Education and Career

He attended Glasgow Academy on a scholarship for the children of dead serviceman (his father having been killed in the war),1 and graduated with First Class Honours History from Gonville and Caius College, Cambridge University, England (1959-1962). Following his undergraduate degree, Stone went to complete his graduate work studying Central European History in Vienna and Budapest (1962-1965). Whilst in Vienna he met his first wife, the niece of the finance minister in "Papa Doc" Duvalier's Haiti government. Their son Nick Stone is a thriller writer.2

Upon completion of his secondary degree, Stone was initially offered a research fellowship by Gonville and Caius College, Cambridge, where he later became an Assistant Lecturer in Russian and German History (1967), and finally a full Lecturer in 1973. In 1971 he had transferred from Caius to Jesus College, where, as director of studies in history, he combined a reputation for academic brilliance with an engaging angle on college politics.

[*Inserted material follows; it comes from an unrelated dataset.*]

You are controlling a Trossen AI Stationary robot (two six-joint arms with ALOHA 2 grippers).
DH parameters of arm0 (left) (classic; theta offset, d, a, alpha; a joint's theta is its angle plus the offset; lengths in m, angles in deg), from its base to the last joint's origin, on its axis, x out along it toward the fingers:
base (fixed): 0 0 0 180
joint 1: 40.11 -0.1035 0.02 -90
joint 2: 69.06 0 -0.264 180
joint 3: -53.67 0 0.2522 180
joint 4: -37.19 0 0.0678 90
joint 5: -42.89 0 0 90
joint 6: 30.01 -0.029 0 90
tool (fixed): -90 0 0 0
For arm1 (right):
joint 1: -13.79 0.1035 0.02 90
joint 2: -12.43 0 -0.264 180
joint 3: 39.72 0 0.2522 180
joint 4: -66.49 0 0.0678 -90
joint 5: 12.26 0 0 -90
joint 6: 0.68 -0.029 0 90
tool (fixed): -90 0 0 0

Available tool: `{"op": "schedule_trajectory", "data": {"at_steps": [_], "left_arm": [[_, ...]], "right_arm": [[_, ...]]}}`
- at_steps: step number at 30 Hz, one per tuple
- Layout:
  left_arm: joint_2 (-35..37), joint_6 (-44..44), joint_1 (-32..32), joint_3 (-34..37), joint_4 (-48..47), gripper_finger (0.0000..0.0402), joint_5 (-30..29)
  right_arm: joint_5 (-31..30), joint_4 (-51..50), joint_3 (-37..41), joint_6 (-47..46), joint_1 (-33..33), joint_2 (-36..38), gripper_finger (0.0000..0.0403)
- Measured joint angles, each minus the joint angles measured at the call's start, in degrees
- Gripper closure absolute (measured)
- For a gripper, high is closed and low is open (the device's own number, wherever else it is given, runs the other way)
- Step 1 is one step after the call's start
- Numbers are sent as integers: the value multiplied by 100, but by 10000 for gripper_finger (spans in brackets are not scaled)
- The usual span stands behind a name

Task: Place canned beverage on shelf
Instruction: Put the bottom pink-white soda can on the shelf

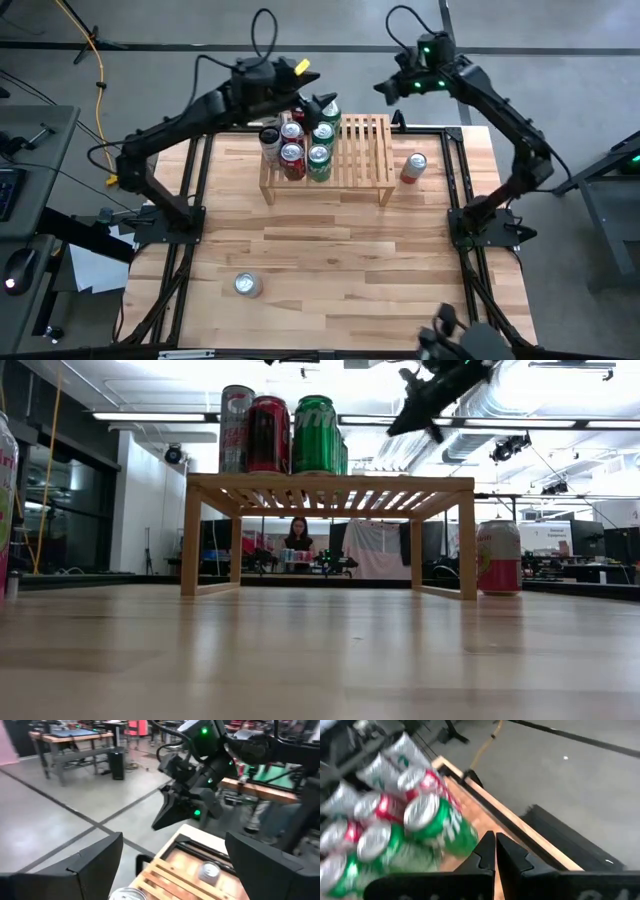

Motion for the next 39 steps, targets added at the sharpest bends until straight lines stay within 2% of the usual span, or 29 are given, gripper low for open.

In 1983 Stone attacked the recently deceased E.H. Carr via the London Review of Books.citation needed Stone was subsequently accepted in 1984 as a Professor of Modern History at Oxford University, England.3

Recent History

In 1997, Stone accepted retirement from Oxford and left to set up the department of International Relations at Bilkent University, Ankara.4

Stone's books of greatest note are The Eastern Front 1914-1917 (1975) which won the Wolfson History Prize.2 Also Hitler (1980), and Europe Transformed 1878-1919 (1983) which won the Fontana History of Europe Prize.3

In 2005 Stone transferred to Koc University, Istanbul. However, currently Stone is returning to Bilkent University, Ankara, to teach for the 2007-2008 academic year. Stone also guest lectures at Bogazici University, Istanbul.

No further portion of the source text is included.